--- EXCERPTED RECORDS Enclosed Below ---

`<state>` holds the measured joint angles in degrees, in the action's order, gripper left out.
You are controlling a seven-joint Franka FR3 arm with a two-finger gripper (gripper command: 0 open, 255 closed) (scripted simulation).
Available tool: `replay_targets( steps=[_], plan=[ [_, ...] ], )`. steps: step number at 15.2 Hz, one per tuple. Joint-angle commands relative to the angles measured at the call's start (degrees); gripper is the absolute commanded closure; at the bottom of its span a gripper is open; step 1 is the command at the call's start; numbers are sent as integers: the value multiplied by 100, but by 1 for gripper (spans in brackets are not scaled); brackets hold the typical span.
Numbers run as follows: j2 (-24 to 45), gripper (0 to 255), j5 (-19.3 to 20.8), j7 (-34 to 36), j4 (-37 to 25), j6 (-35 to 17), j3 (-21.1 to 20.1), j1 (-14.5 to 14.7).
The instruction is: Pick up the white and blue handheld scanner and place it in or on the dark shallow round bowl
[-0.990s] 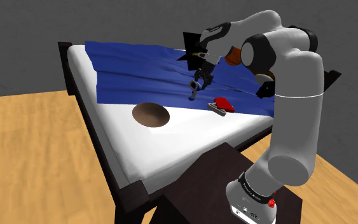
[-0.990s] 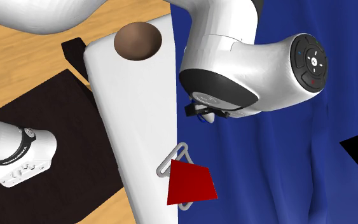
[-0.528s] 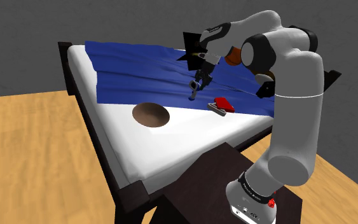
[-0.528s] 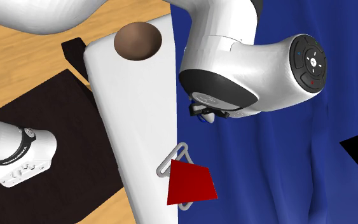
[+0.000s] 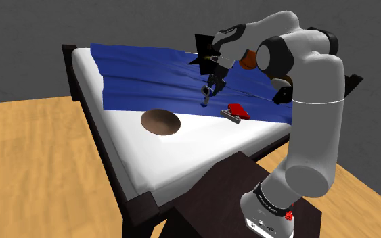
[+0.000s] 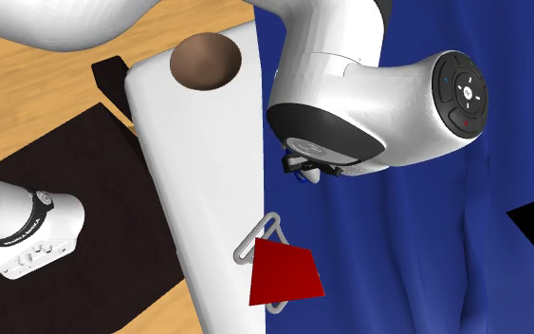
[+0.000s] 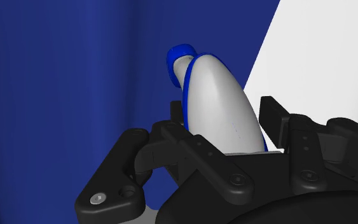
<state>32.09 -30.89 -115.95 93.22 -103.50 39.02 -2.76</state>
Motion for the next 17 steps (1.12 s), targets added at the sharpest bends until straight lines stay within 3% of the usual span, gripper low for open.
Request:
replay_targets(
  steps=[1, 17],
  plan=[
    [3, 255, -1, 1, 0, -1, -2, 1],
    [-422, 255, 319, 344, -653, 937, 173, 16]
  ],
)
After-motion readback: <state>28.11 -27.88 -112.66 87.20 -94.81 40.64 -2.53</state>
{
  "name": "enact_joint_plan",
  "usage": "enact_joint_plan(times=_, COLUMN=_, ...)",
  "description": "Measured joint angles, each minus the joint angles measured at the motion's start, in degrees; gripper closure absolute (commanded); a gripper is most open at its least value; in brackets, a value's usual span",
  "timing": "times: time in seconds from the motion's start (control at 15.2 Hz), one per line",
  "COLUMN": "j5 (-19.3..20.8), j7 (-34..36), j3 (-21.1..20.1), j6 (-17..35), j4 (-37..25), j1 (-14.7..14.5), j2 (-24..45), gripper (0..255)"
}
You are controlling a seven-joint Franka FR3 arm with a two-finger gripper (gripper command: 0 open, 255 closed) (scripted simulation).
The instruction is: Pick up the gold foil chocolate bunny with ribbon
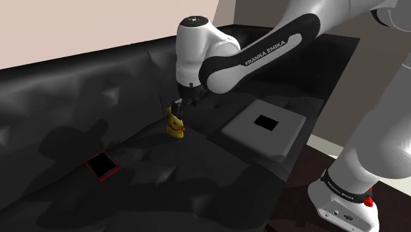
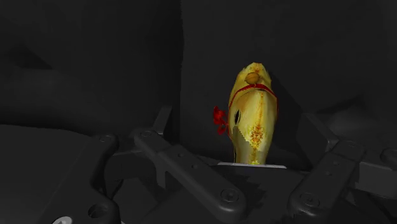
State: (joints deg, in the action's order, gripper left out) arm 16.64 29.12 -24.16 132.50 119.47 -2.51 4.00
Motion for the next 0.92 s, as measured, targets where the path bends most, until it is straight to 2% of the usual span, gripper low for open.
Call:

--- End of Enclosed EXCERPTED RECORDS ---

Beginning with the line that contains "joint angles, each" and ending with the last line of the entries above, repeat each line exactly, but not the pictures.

» RESULT OF THE TASK
  "description": "Measured joint angles, each minus the joint angles measured at the motion's start, in degrees; gripper closure absolute (commanded); a gripper is most open at its least value; in brackets, a value's usual span",
  "timing": "times: time in seconds from the motion's start (control at 15.2 Hz), one per line",
  "COLUMN": "j5 (-19.3..20.8), j7 (-34..36), j3 (-21.1..20.1), j6 (-17..35), j4 (-37..25), j1 (-14.7..14.5), j2 (-24..45), gripper (0..255)"
}
You are controlling a seven-joint Franka FR3 arm with a two-finger gripper (gripper command: 0 open, 255 closed) (scripted simulation).
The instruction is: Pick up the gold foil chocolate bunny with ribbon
State: (joints deg, in the action's order, gripper left out) arm 16.64 29.12 -24.16 132.50 119.47 -2.51 4.00
Motion for the next 0.92 s, as measured, targets where the path bends most, until it is straight to 2% of the usual span, gripper low for open.
Call:

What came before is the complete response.